- _Data shown_
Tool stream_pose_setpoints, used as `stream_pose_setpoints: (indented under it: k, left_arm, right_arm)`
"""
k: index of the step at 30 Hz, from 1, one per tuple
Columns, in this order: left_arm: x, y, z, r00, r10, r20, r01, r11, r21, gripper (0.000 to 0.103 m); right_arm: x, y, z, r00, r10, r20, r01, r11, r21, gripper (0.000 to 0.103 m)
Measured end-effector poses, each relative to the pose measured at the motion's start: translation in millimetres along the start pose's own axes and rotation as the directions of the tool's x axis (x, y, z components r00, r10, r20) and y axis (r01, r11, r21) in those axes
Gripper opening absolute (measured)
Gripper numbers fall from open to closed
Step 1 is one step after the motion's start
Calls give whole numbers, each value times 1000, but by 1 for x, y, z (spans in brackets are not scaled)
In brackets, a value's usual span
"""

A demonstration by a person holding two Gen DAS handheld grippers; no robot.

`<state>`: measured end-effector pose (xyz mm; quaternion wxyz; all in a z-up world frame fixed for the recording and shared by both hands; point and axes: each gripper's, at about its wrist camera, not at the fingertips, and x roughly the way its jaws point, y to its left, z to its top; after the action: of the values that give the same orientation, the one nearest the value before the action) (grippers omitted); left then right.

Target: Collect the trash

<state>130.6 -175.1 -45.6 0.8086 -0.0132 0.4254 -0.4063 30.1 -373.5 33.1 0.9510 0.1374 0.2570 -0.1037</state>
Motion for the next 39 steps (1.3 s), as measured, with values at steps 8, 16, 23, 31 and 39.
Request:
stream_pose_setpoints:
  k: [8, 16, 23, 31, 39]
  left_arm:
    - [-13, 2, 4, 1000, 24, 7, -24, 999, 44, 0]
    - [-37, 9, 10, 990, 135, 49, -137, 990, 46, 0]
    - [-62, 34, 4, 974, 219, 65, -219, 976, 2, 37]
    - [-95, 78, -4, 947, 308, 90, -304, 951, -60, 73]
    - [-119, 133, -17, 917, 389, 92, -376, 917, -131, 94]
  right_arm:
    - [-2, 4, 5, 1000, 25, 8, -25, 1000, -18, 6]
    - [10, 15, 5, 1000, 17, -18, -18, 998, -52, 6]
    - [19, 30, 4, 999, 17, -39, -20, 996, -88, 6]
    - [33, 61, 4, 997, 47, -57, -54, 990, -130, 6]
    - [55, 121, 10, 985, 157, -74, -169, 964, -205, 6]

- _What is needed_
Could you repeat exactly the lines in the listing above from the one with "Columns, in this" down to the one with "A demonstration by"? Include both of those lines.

- _Solution_
Columns, in this order: left_arm: x, y, z, r00, r10, r20, r01, r11, r21, gripper (0.000 to 0.103 m); right_arm: x, y, z, r00, r10, r20, r01, r11, r21, gripper (0.000 to 0.103 m)
Measured end-effector poses, each relative to the pose measured at the motion's start: translation in millimetres along the start pose's own axes and rotation as the directions of the tool's x axis (x, y, z components r00, r10, r20) and y axis (r01, r11, r21) in those axes
Gripper opening absolute (measured)
Gripper numbers fall from open to closed
Step 1 is one step after the motion's start
Calls give whole numbers, each value times 1000, but by 1 for x, y, z (spans in brackets are not scaled)
In brackets, a value's usual span
"""

A demonstration by a person holding two Gen DAS handheld grippers; no robot.

The response is complete as it stands.